> _Exercise description_
Every line below from the one containing "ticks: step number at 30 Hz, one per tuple" through the one containing "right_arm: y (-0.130" must be transcribed exactly. Omit all lines outside that stretch.

> _Data below_

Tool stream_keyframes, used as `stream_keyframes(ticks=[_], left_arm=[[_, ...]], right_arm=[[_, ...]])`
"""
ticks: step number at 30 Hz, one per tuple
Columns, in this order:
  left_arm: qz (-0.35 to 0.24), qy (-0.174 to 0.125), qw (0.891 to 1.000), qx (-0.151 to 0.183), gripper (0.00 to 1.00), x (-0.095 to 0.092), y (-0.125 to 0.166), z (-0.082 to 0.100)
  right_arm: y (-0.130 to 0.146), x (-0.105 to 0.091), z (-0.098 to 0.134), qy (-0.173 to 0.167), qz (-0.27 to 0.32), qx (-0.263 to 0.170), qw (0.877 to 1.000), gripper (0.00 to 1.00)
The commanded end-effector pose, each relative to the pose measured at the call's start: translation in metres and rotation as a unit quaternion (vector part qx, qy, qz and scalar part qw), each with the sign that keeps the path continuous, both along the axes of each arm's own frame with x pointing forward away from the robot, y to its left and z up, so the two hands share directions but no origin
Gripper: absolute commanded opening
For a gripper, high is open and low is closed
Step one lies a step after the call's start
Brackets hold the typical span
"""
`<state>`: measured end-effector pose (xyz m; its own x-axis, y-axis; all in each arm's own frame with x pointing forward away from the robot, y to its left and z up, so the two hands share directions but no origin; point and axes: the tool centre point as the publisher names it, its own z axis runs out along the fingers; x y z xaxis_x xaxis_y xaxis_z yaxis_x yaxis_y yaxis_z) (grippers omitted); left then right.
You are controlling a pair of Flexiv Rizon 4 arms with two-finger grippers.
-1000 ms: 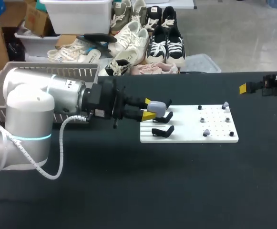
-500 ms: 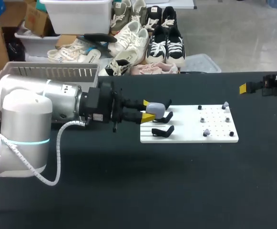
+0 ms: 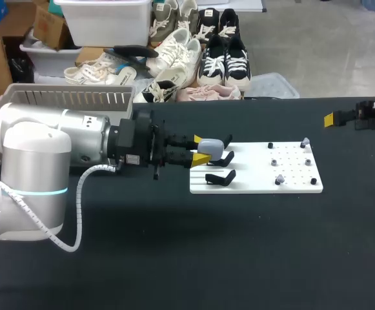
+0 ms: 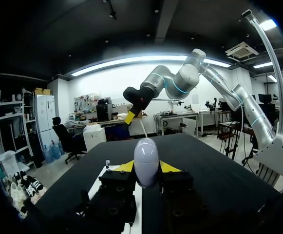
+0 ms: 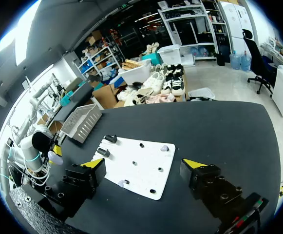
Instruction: Pick up each earbud case from the left stands, insert the matching earbuds, close the lid, and place the case in the box.
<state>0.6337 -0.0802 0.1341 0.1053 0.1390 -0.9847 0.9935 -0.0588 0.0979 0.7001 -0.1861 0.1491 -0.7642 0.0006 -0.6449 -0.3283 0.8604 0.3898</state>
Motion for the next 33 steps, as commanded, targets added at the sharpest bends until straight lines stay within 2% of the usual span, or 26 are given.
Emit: stream_keyframes(ticks=[1,4,14,19,26,33], left_arm=[[0.007,-0.002,1.000,-0.020,0.00,-0.003,-0.014,-0.006],[0.006,0.002,0.999,-0.035,0.00,0.000,-0.022,-0.007],[-0.007,-0.007,0.999,-0.040,0.00,0.005,-0.033,-0.010],[-0.009,-0.001,0.999,-0.041,0.00,0.005,-0.037,-0.014],[-0.011,0.003,0.999,-0.046,0.00,0.006,-0.039,-0.017],[-0.014,0.007,0.999,-0.052,0.00,0.007,-0.042,-0.019]], right_arm=[[0.000,0.001,0.000,0.001,0.001,0.000,1.000,1.00],[0.000,0.001,0.000,0.001,0.001,0.000,1.000,1.00],[0.000,0.001,0.000,0.001,0.001,0.000,1.000,1.00],[0.000,0.001,0.000,0.001,0.001,0.000,1.000,1.00],[0.012,-0.016,0.008,-0.016,0.028,0.004,0.999,1.00],[0.037,-0.042,0.021,-0.042,0.068,-0.003,0.997,1.00]])
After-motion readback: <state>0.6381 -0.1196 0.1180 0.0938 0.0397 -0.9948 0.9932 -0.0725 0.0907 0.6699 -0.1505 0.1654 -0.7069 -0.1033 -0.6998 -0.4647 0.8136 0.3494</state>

> _Answer to the exercise_
ticks: step number at 30 Hz, one per tuple
Columns, in this order:
  left_arm: qz (-0.35 to 0.24), qy (-0.174 to 0.125), qw (0.891 to 1.000), qx (-0.151 to 0.183), gripper (0.00 to 1.00), x (-0.095 to 0.092), y (-0.125 to 0.166), z (-0.082 to 0.100)
  right_arm: y (-0.130 to 0.146), x (-0.105 to 0.091), z (-0.098 to 0.134), qy (-0.173 to 0.167), qz (-0.27 to 0.32), qx (-0.263 to 0.170), qw (0.877 to 1.000), gripper (0.00 to 1.00)

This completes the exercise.